Estudiosos da Argentina, Brasil, México, Paraguai e da Organização Internacional para as Migrações (IOM, na sigla em inglês) começaram a analisar nesta terça-feira em Assunção, no Paraguai, as políticas públicas para combater o tráfico de pessoas.
"A sociedade deve ser conscientizada sobre a necessidade de promover relações pacíficas para que jamais ocorra exploração entre seres humanos", disse o presidente do Congresso paraguaio, Óscar González Daher.

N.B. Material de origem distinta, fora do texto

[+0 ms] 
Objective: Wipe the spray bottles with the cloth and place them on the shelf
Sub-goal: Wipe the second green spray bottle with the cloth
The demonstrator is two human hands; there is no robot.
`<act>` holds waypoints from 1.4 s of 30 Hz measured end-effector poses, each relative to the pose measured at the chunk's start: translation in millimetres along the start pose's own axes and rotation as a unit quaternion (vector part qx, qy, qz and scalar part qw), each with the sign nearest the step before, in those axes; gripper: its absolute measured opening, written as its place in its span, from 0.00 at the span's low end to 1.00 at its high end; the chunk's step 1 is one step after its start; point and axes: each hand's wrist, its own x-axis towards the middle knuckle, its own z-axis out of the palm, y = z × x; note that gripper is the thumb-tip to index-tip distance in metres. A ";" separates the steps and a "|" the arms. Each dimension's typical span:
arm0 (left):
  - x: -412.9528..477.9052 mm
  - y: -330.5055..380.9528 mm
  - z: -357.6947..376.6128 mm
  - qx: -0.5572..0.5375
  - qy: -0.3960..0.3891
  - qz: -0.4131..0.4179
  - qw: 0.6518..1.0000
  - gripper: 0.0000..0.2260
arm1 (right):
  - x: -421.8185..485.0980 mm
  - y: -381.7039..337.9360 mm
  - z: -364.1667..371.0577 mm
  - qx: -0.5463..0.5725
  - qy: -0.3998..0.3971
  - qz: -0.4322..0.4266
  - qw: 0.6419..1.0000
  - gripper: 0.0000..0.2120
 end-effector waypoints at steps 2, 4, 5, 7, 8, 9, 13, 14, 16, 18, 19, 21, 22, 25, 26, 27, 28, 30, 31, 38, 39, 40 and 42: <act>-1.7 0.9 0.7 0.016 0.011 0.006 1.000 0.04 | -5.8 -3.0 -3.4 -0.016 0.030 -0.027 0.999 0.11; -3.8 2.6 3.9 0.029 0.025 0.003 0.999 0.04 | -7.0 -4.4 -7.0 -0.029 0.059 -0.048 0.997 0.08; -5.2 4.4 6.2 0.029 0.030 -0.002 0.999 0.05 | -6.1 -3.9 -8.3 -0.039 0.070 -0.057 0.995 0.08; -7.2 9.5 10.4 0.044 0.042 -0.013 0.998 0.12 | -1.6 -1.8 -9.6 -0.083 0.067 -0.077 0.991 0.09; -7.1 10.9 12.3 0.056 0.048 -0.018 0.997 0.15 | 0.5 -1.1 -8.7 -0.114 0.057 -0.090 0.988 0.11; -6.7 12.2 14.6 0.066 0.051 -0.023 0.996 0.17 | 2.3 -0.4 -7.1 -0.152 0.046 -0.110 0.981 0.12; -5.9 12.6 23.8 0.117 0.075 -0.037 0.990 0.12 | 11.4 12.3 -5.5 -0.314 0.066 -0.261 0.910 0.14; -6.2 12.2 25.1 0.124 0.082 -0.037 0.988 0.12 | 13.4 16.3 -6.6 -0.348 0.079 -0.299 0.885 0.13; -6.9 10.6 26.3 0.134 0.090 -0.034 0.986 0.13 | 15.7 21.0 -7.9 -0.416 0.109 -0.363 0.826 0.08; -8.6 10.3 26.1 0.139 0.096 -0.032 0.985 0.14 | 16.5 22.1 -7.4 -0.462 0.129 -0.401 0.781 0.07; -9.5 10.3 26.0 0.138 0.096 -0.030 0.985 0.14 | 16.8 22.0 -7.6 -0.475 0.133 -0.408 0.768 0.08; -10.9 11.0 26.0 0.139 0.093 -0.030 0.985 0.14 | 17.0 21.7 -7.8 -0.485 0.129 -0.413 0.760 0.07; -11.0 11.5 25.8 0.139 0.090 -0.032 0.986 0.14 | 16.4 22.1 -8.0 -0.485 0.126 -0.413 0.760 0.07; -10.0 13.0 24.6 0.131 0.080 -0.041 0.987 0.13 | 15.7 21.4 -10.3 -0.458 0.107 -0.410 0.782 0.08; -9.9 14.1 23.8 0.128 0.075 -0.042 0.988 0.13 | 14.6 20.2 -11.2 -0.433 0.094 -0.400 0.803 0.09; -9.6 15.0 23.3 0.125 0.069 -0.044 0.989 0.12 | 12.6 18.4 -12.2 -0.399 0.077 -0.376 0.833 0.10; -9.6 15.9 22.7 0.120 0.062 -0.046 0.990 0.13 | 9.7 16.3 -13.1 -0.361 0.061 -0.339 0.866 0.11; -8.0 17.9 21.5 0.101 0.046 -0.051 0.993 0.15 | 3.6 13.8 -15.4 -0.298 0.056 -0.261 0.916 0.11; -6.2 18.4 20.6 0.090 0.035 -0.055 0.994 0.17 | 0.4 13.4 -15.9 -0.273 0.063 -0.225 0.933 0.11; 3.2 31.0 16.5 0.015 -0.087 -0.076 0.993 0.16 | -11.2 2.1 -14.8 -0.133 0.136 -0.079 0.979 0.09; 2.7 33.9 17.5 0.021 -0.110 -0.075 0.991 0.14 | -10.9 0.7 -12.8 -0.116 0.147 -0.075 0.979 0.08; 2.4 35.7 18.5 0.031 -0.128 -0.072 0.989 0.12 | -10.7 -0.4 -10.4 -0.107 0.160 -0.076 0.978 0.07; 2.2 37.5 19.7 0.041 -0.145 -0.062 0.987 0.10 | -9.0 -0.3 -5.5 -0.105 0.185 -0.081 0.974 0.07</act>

O especialista considerou a importância de normas pontuais para erradicar o tráfico de pessoas e reconheceu, além disso, que seu "país ainda precisa de mais leis que acompanhem as vítimas e facilitem sua reabilitação, amparo e sustento de forma digna".
O seminário internacional contou com a participação da ministra paraguaia da Secretaria da Mulher, Glória Rubín.
Glória destacou que seu país tem um albergue direcionado para as vítimas desse tipo de abuso e que com o apoio do governo da Espanha prevê a instalação de outros dormitórios similares em regiões fronteiriças com a Argentina e com o Brasil.
Entre os especialistas internacionais que participam do seminário está a brasileira Jaqueline de Souza Leite que dissertará temas sobre Mulheres em situação de tráfico de pessoas no processo migratório internacional, e Tráfico de mulheres: uma violência encoberta.
Especialistas reunidos sob a coordenação da Organização dos Estados Americanos (OEA) anunciaram em 2009 que Argentina, Bolívia, Brasil, Paraguai e República Dominicana lideravam a lista de países da América Latina com maior índice de tráfico de pessoas.